Eventually, Patole quit the BJP in the same year and joined the Congress later. He delivered yet another blow to the BJP after the NCP’s Madhukarrao Kukde defeated the BJP’s candidate Hemant Patle in the subsequent by-elections. Trying to live up to his reputation as a giant slayer, Patole contested the 2019 Lok Sabha polls as a Congress nominee against the BJP’s heavyweight and union minister Nitin Gadkari from Nagpur, but lost.
Subsequently, he was elected for his fourth term to the state assembly from Sakoli defeating then minister of state and Fadnavis confidante Parinay Fuke, who like him is a Kunbi but from another sub-caste (Tirole). Despite his election as the assembly speaker, it was obvious that Patole’s choice for the position would be akin to putting a square peg in a round hole. Congress ministers often grumbled that Patole would unilaterally summon officers from their departments for meetings without keeping them in the loop.
Though change was in the air for a long time in the state Congress due to revenue minister and Patole’s predecessor Balasaheb Thorat holding multiple positions and being a mild leader, what may have swung things Patole’s way may have been his aggression, OBC identity and political location in Vidarbha.

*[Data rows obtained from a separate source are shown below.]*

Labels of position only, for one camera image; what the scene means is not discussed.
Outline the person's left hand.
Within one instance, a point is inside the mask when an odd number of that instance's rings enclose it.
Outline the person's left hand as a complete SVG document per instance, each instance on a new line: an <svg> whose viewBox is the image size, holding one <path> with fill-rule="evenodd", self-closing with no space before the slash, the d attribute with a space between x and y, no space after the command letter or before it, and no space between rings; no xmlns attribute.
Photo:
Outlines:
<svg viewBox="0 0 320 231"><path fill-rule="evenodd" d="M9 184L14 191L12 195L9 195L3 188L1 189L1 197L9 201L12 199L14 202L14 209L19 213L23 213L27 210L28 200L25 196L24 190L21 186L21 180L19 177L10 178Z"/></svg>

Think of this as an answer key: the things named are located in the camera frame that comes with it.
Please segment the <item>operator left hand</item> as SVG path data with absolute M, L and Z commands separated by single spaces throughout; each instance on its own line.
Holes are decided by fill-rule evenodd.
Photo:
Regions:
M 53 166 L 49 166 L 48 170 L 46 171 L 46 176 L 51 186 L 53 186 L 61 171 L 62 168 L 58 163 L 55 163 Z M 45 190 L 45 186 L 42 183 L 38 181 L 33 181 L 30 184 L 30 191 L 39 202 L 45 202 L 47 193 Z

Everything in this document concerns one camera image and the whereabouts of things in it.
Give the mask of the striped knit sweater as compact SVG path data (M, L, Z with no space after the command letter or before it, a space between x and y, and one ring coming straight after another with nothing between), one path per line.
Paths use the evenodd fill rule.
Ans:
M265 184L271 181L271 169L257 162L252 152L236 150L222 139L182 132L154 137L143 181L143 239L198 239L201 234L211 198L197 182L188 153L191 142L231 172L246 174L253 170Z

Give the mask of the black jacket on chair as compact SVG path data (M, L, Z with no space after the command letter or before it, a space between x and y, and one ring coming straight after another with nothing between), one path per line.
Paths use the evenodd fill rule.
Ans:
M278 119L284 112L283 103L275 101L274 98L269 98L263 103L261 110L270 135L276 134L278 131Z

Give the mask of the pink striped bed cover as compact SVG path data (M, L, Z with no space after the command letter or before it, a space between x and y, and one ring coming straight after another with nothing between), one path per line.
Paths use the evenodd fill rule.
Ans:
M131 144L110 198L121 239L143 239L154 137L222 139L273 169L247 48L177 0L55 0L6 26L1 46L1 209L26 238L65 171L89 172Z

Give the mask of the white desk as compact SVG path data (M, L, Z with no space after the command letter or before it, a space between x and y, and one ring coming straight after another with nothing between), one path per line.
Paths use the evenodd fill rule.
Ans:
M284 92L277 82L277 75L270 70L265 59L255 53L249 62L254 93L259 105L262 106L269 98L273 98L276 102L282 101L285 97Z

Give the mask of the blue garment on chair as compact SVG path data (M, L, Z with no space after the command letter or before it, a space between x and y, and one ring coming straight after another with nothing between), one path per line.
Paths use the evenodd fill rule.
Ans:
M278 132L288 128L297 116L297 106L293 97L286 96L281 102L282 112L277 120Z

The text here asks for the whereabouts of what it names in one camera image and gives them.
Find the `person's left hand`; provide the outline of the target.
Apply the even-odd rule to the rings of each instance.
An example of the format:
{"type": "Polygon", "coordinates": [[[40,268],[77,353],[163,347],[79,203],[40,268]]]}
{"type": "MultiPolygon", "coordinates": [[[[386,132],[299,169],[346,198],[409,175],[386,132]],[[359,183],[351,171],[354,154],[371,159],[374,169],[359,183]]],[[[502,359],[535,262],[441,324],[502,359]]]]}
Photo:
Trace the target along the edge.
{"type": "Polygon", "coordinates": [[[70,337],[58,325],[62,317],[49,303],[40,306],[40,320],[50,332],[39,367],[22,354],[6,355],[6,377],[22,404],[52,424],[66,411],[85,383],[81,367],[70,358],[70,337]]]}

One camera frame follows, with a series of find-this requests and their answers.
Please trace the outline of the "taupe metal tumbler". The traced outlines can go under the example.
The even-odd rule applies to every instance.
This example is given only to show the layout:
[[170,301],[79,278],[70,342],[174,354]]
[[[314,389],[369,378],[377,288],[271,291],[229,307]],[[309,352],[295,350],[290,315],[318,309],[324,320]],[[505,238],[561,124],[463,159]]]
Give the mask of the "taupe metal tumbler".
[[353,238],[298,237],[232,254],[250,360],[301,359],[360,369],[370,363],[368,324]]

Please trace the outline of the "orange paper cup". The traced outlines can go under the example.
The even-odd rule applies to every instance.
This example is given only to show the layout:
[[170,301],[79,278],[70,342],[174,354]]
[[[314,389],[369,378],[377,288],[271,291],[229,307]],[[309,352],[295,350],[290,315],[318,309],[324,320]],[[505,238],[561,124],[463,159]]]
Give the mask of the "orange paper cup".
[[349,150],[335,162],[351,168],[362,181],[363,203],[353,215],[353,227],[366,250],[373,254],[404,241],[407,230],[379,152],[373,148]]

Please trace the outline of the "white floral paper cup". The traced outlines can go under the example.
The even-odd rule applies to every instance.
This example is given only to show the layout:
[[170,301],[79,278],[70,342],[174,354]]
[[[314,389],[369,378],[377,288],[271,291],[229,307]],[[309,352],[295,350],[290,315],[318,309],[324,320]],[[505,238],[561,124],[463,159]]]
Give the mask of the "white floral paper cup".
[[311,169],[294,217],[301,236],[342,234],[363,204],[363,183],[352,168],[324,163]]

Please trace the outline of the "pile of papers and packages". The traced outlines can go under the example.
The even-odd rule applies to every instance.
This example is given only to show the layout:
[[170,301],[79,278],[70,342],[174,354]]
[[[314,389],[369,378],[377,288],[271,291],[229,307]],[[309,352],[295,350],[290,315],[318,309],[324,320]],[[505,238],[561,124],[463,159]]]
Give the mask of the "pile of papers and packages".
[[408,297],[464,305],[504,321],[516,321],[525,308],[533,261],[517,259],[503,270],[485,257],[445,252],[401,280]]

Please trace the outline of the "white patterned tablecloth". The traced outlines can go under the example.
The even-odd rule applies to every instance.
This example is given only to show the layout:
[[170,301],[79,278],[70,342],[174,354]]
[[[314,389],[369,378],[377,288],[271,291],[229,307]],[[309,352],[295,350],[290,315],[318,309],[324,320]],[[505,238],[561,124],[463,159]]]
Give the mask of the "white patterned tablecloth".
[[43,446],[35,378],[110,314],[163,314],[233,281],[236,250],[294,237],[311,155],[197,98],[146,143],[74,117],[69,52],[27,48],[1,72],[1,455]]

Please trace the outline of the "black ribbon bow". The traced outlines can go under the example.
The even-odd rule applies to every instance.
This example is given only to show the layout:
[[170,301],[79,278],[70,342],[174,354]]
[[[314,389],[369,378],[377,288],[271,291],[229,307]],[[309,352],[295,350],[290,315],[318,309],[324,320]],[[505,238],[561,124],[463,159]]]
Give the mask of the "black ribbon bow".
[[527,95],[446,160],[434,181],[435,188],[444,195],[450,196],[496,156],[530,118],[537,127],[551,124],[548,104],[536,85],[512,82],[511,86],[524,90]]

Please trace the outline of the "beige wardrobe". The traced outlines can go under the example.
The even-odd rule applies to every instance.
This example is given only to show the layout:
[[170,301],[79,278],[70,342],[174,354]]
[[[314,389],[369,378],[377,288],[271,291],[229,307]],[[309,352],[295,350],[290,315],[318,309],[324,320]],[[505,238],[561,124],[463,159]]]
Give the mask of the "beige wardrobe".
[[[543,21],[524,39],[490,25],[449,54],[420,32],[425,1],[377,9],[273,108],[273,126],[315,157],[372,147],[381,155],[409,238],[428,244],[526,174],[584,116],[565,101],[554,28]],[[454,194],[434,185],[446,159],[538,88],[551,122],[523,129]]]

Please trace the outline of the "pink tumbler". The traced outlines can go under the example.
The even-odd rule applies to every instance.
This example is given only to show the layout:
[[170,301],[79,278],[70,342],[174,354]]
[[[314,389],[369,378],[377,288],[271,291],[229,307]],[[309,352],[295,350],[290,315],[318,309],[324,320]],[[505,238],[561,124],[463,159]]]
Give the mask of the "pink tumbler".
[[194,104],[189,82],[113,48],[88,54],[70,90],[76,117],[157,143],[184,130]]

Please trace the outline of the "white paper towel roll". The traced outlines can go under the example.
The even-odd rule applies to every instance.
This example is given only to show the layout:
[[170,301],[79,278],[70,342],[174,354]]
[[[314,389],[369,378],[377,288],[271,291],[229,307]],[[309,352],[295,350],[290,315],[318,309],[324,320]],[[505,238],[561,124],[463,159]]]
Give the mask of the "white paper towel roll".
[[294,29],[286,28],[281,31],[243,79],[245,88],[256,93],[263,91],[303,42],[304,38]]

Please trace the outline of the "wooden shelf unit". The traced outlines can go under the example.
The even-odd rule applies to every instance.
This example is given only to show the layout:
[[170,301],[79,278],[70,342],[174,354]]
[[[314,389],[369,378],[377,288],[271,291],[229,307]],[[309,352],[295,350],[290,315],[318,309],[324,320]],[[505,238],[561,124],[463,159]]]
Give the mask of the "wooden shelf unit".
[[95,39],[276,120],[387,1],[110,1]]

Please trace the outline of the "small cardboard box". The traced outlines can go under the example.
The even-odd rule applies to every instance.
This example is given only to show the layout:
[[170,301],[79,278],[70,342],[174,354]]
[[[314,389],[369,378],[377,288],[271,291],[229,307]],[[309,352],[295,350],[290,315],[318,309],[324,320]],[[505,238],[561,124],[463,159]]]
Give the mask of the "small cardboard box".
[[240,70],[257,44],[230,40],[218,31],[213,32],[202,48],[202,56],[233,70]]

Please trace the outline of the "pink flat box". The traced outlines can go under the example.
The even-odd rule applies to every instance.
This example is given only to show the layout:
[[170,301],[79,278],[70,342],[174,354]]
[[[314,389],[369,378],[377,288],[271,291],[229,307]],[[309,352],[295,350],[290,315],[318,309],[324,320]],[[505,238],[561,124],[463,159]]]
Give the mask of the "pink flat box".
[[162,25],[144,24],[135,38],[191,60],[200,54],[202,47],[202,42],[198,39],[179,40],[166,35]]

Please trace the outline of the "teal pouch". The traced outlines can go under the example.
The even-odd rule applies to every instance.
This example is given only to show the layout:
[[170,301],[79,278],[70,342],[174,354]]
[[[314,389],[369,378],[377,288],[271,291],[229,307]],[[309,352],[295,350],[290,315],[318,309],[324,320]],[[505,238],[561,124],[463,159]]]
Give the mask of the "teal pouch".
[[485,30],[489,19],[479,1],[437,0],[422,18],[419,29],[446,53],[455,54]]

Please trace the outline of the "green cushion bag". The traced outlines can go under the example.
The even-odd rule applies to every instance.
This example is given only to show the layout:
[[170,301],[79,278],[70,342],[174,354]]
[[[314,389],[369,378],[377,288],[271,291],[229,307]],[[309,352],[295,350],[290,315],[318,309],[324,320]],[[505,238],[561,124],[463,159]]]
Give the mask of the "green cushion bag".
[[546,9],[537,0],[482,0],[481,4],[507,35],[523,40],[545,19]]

Also, other contenders like energy minister Nitin Raut, who is a Dalit from Nagpur, were not eager to relinquish their ministerial posts.
However, as the MPCC chief, Patole will have to wear the proverbial crown of thorns. Apart from keeping ally NCP in check and preventing further erosion of the Congress vote base, Patole must also balance the contradictions of the party’s alliance with erstwhile foe Shiv Sena and more importantly keep his rebellious tendencies in check.
The victory of the Congress from the Nagpur graduates constituency in the state assembly, which was a BJP bastion, shows that the party still retains goodwill among its core voters in Vidarbha and can stand a chance if its leaders put up a united fight.
Despite the gradual erosion of its electoral base, the Congress is a divided house. The notoriously outspoken Patole will have to accommodate various warring factions often engaged in a fratricidal civil war with each other living up to the saying in Marathi: Bada ghar, pokal wase (a huge house with a hollowed out edifice).
So, will Patole be able to walk the tightrope or will the permanent rebel in politics rear his head again? Wait and watch.